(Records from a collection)
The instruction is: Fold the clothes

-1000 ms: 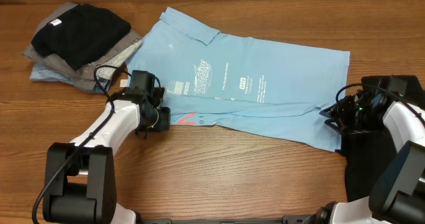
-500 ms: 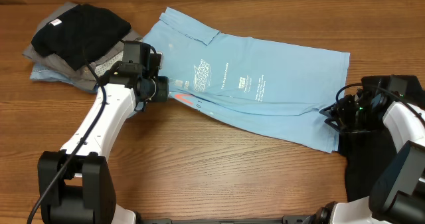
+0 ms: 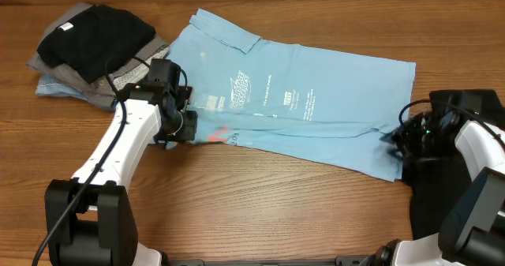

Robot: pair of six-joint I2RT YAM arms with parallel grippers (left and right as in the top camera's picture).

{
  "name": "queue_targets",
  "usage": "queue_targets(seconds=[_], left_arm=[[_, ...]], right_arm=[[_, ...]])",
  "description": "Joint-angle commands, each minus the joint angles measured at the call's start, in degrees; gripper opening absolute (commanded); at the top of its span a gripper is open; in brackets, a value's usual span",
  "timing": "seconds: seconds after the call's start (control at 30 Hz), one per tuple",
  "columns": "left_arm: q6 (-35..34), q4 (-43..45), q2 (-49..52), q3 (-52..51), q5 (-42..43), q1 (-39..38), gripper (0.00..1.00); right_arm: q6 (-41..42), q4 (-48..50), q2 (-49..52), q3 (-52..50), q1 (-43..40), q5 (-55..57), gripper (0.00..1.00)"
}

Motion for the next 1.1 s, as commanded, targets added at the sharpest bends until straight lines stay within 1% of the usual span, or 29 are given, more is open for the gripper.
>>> queue_targets(seconds=[0.0,0.03,0.07,0.13,0.17,0.2,0.3,0.33,0.37,0.5,0.57,0.73,0.87,0.97,1.03,1.07], left_arm=[[1.25,-0.57,-0.7,0.96,-3.85,0.07,0.38],[1.22,-0.55,-0.7,0.96,-3.82,0.07,0.48],[1.22,-0.55,-0.7,0.96,-3.87,0.07,0.54],[1.22,-0.46,-0.7,0.96,-3.87,0.07,0.74],[1.22,-0.37,-0.7,0.96,-3.87,0.07,0.78],[1.22,-0.28,-0.7,0.96,-3.87,0.11,0.8],[1.2,0.33,-0.7,0.96,-3.85,0.11,0.82],[1.2,0.37,-0.7,0.98,-3.85,0.11,0.83],[1.2,0.44,-0.7,0.98,-3.87,0.11,0.84],[1.22,0.81,-0.7,0.98,-3.87,0.13,0.85],[1.2,0.76,-0.7,0.96,-3.85,0.11,0.85],[1.18,0.83,-0.7,0.96,-3.3,0.11,0.87],[1.22,1.2,-0.44,0.94,-1.29,0.02,0.88],[1.22,1.9,0.0,0.55,1.51,-0.04,0.88],[1.25,2.21,0.42,-0.39,2.58,-0.17,0.85],[1.25,2.32,0.72,-1.01,2.58,-0.31,0.83]], right_arm=[[6.12,-2.58,-0.31,0.04,0.15,13.9,0.46],[6.14,-2.36,-0.31,-0.79,0.15,14.14,0.46],[6.19,-2.14,-0.31,-1.55,0.15,13.97,0.47],[6.56,-0.61,-0.31,-3.52,0.15,13.16,0.49],[6.8,0.26,-0.31,-4.55,0.2,12.79,0.5],[7.06,0.92,-0.28,-5.44,0.26,12.55,0.5],[8.39,3.8,-0.22,-8.85,0.26,12.55,0.5],[8.76,4.81,-0.22,-9.6,0.26,12.57,0.48],[8.79,5.73,-0.22,-10.12,0.26,12.59,0.42],[8.94,5.51,-0.22,-9.84,-0.7,12.66,0.09],[9.22,2.71,-0.24,-8.15,-3.06,13.99,0.04],[9.35,-3.65,-0.85,-3.76,-6.08,20.28,0.04],[9.31,-5.01,-1.64,-2.23,-6.16,21.16,0.05],[9.29,-5.03,-1.73,-2.21,-5.51,21.16,0.11],[9.14,-5.01,-1.73,-2.21,-5.07,21.09,0.18],[9.11,-5.01,-1.73,-2.21,-5.03,20.96,0.19]])
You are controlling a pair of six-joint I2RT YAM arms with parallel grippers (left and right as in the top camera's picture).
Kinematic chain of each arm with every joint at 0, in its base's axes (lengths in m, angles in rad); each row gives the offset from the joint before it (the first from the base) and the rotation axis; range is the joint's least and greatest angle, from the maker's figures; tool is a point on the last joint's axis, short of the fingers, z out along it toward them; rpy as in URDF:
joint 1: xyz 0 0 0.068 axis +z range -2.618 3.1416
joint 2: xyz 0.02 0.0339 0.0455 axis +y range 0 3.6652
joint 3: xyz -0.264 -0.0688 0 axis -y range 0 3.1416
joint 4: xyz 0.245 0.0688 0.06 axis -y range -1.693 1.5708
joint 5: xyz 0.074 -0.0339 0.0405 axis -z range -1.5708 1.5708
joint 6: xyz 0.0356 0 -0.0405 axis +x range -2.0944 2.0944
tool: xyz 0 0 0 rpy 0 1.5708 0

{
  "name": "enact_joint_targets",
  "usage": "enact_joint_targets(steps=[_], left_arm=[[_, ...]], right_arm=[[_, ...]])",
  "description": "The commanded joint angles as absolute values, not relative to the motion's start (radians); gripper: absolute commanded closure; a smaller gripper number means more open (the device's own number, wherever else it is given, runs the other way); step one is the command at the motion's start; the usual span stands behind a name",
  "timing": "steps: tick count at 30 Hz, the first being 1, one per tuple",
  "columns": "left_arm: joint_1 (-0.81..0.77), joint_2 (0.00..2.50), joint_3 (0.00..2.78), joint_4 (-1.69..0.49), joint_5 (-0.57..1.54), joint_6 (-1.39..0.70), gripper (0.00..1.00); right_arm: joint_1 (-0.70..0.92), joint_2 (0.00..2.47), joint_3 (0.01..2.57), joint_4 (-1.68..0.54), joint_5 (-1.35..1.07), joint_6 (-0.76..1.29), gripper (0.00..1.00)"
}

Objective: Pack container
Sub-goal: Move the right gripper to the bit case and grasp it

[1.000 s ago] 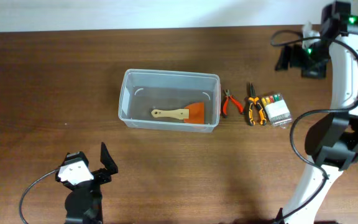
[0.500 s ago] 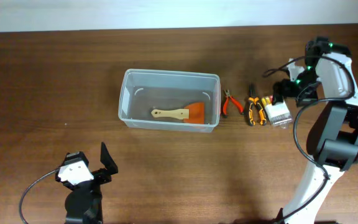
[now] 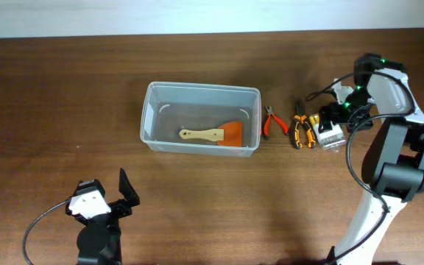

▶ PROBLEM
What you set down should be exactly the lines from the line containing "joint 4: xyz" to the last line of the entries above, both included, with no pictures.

▶ YOUR SOLUTION
joint 4: xyz 0.245 0.0688 0.06 axis -y range -1.693 1.5708
joint 5: xyz 0.074 -0.0339 0.0405 axis -z range -1.5708 1.5708
joint 6: xyz 0.0356 0 -0.0405 axis +x range -2.0944 2.0944
tool: xyz 0 0 0 rpy 0 1.5708 0

{
  "name": "enact_joint_targets",
  "usage": "enact_joint_targets(steps=[_], left_arm=[[_, ...]], right_arm=[[_, ...]])",
  "description": "The commanded joint angles as absolute values, not relative to the motion's start (radians); gripper: absolute commanded closure; a smaller gripper number means more open (the device's own number, wherever else it is given, runs the other way); step one is the command at the motion's start; the usual span stands behind a name",
  "timing": "steps: tick count at 30 Hz, the first being 1, one per tuple",
  "columns": "left_arm: joint_1 (-0.81..0.77), joint_2 (0.00..2.50), joint_3 (0.00..2.78), joint_4 (-1.69..0.49), joint_5 (-0.57..1.54), joint_6 (-1.39..0.70), gripper (0.00..1.00); right_arm: joint_1 (-0.70..0.92), joint_2 (0.00..2.47), joint_3 (0.01..2.57), joint_4 (-1.68..0.54), joint_5 (-1.35..1.07), joint_6 (-0.76..1.29), gripper (0.00..1.00)"
}

Objective: Pack container
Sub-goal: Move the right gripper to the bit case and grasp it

[1.000 s ago] 
[0.500 s ago] 
[now] 

The exercise is complete.